Your answer should consist of all lines in the listing that hold the word "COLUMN".

START Exercise inputs

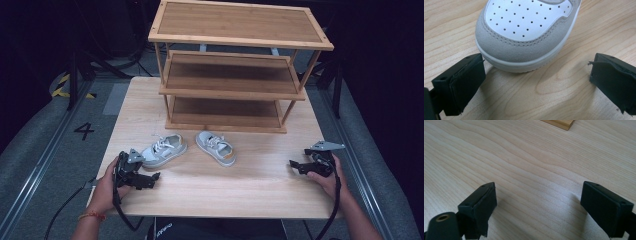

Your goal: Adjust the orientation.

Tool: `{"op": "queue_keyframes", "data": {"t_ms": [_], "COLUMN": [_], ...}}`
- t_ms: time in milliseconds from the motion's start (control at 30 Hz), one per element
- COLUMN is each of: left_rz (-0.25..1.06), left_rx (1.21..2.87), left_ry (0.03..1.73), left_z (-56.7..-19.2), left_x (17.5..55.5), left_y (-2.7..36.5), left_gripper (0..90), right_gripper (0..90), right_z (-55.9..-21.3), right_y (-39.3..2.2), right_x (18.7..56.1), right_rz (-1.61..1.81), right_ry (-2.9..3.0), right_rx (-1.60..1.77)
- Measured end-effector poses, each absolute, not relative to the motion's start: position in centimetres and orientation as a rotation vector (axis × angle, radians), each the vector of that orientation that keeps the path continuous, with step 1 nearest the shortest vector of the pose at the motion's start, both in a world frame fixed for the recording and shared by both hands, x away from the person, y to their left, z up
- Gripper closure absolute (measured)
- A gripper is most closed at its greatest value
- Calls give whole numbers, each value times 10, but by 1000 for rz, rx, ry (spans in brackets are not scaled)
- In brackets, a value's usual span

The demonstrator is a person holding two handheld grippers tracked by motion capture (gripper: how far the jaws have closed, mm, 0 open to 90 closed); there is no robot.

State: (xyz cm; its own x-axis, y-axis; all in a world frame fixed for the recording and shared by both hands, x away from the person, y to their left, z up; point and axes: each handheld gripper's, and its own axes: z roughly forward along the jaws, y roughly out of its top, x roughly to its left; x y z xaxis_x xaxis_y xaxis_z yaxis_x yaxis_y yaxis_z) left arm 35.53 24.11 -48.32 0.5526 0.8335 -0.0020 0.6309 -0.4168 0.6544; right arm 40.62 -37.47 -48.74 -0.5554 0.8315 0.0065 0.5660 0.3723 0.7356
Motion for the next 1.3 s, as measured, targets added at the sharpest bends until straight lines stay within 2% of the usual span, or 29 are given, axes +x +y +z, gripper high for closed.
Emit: {"op": "queue_keyframes", "data": {"t_ms": [167, 233, 367, 467, 500, 567, 667, 900, 1100, 1300], "left_rz": [475, 482, 501, 571, 557, 543, 479, 520, 529, 511], "left_rx": [2142, 2143, 2156, 2185, 2193, 2220, 2272, 2175, 2193, 2240], "left_ry": [1233, 1225, 1229, 1239, 1235, 1210, 1162, 1089, 964, 886], "left_z": [-483, -482, -479, -474, -473, -472, -465, -434, -416, -412], "left_x": [347, 343, 339, 333, 332, 331, 331, 328, 337, 361], "left_y": [238, 237, 236, 231, 229, 227, 228, 225, 192, 149], "left_gripper": [17, 70, 105, 198, 203, 156, 164, 215, 229, 248], "right_gripper": [137, 137, 137, 138, 138, 139, 141, 144, 144, 145], "right_z": [-487, -487, -487, -487, -487, -488, -487, -488, -488, -488], "right_y": [-375, -375, -375, -375, -375, -375, -376, -377, -377, -377], "right_x": [406, 406, 406, 406, 406, 406, 405, 404, 403, 402], "right_rz": [1000, 1000, 1001, 1000, 1000, 1001, 1003, 1003, 1001, 999], "right_ry": [2273, 2273, 2272, 2272, 2271, 2272, 2276, 2275, 2274, 2270], "right_rx": [1218, 1218, 1219, 1219, 1220, 1218, 1214, 1210, 1211, 1216]}}
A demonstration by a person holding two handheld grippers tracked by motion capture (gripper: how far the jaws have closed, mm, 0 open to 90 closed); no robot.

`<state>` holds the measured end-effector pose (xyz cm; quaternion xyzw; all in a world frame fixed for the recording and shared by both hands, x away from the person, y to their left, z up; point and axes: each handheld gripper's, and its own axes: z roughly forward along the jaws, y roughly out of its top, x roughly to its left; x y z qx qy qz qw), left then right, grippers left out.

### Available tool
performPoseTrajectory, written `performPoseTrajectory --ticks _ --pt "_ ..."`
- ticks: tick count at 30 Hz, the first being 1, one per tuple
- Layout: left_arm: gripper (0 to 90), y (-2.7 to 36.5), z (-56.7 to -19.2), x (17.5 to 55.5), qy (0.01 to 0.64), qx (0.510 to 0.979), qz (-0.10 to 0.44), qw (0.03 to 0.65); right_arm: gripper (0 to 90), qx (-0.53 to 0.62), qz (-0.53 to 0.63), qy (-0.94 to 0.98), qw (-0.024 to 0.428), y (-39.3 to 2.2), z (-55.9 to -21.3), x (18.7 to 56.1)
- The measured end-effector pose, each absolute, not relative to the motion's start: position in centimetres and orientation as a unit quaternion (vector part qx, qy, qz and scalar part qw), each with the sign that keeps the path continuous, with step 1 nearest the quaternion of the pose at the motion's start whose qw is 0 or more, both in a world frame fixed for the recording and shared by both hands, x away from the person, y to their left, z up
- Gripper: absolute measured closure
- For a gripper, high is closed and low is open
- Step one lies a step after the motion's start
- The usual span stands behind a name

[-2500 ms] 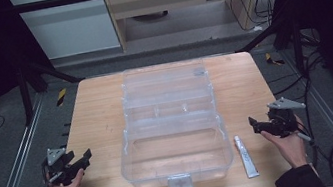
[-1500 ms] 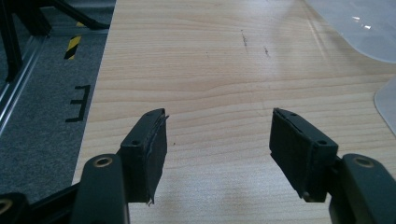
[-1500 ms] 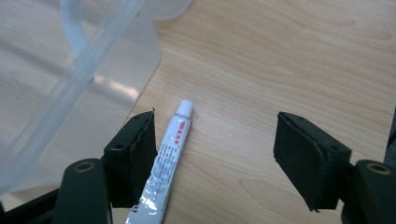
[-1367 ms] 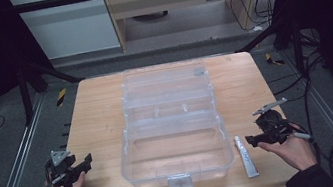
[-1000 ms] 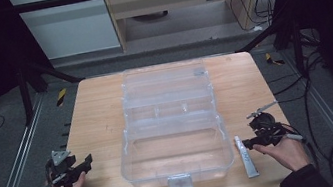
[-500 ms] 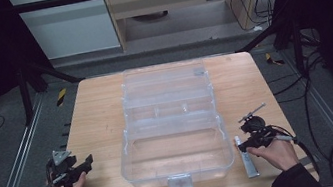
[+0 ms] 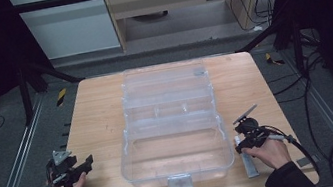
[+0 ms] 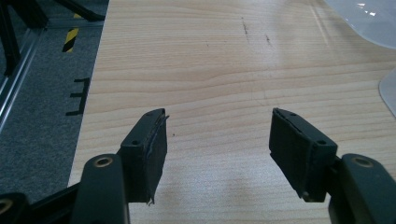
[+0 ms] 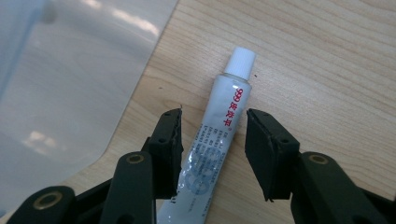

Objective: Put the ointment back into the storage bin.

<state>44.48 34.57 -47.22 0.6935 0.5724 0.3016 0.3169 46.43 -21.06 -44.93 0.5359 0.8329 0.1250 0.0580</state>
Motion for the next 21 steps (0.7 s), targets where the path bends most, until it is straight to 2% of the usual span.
performPoseTrajectory --ticks 18,21 --pt "37.3 34.6 -47.3 44.5 0.572 0.697 0.300 0.313 65.2 0.542 0.094 0.834 0.044 -20.5 -46.2 47.4" --pt "37.4 34.5 -47.2 44.5 0.572 0.695 0.301 0.314 69.2 0.536 0.089 0.839 0.039 -20.3 -46.4 47.5"
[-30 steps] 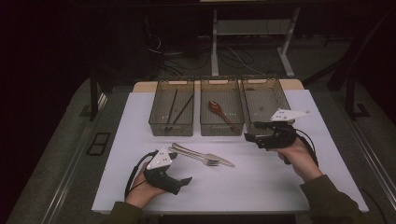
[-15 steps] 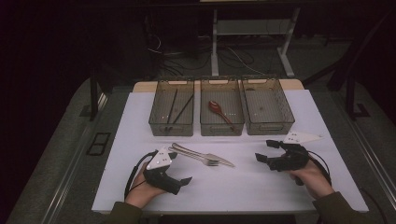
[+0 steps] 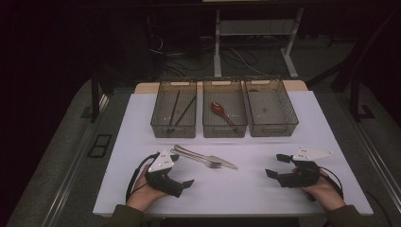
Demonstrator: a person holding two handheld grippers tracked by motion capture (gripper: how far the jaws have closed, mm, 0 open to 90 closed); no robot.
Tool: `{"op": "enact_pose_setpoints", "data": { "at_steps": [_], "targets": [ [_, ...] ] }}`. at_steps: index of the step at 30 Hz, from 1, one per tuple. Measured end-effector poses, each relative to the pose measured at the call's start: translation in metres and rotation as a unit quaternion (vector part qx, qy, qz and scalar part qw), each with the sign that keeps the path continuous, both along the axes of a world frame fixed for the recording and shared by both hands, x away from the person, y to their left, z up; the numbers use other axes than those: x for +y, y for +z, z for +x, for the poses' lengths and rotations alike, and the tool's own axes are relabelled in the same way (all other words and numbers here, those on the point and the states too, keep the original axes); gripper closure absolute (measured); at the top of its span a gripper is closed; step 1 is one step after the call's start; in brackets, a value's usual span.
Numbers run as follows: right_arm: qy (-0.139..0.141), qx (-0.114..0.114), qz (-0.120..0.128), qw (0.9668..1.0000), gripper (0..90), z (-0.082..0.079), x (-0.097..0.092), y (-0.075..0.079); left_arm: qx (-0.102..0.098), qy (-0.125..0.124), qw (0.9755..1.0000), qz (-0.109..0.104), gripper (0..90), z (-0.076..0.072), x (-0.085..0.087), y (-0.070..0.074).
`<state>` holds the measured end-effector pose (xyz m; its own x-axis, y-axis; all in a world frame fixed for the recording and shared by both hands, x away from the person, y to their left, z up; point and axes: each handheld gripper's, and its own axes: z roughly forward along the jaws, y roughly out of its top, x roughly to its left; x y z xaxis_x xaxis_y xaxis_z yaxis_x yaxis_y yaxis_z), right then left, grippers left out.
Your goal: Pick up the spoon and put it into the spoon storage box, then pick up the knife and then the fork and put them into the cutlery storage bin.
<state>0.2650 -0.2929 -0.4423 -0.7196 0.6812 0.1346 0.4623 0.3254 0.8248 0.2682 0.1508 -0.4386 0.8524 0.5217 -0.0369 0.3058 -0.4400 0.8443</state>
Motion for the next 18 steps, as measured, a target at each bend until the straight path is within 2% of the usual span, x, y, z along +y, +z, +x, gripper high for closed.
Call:
{"op": "enact_pose_setpoints", "data": {
  "at_steps": [4,9,14,18],
  "targets": [
    [-0.001,0.009,0.002,1.0000,21.8,-0.004,-0.005,-0.005,-0.003,0.001,1.0000,0.001,0.0,0.001,0.001,0.002],
    [0.004,0.011,0.005,0.9999,20.4,-0.003,-0.003,-0.006,0.000,0.014,0.9999,0.002,2.8,0.005,0.006,0.009],
    [0.007,0.013,0.000,0.9999,20.2,-0.003,-0.003,-0.007,0.008,0.022,0.9997,0.004,14.0,0.012,0.012,0.013],
    [0.007,0.013,0.002,0.9999,20.2,-0.003,-0.003,-0.006,0.015,0.043,0.9989,0.005,19.6,0.022,0.016,0.017]
  ]
}}
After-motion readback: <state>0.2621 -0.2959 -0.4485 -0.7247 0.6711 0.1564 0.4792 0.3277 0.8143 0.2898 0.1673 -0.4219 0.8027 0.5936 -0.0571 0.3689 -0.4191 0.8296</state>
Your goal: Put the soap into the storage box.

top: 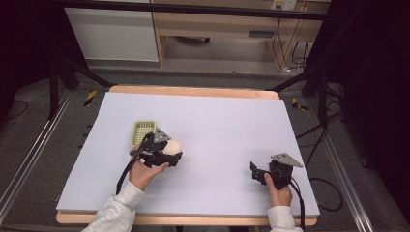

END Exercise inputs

**Exercise output**
Tool: `{"op": "queue_keyframes", "data": {"t_ms": [_], "COLUMN": [_], ...}}`
- COLUMN is each of: left_rz (-0.25..1.06), left_rx (1.21..2.87), left_ry (0.03..1.73), left_z (-56.7..-19.2), left_x (17.5..55.5), left_y (-2.7..36.5), left_gripper (0..90), right_gripper (0..90), right_z (-55.9..-21.3), right_y (-39.3..2.2), right_x (18.7..56.1), right_rz (-1.61..1.81), right_ry (-2.9..3.0), right_rx (-1.60..1.77)

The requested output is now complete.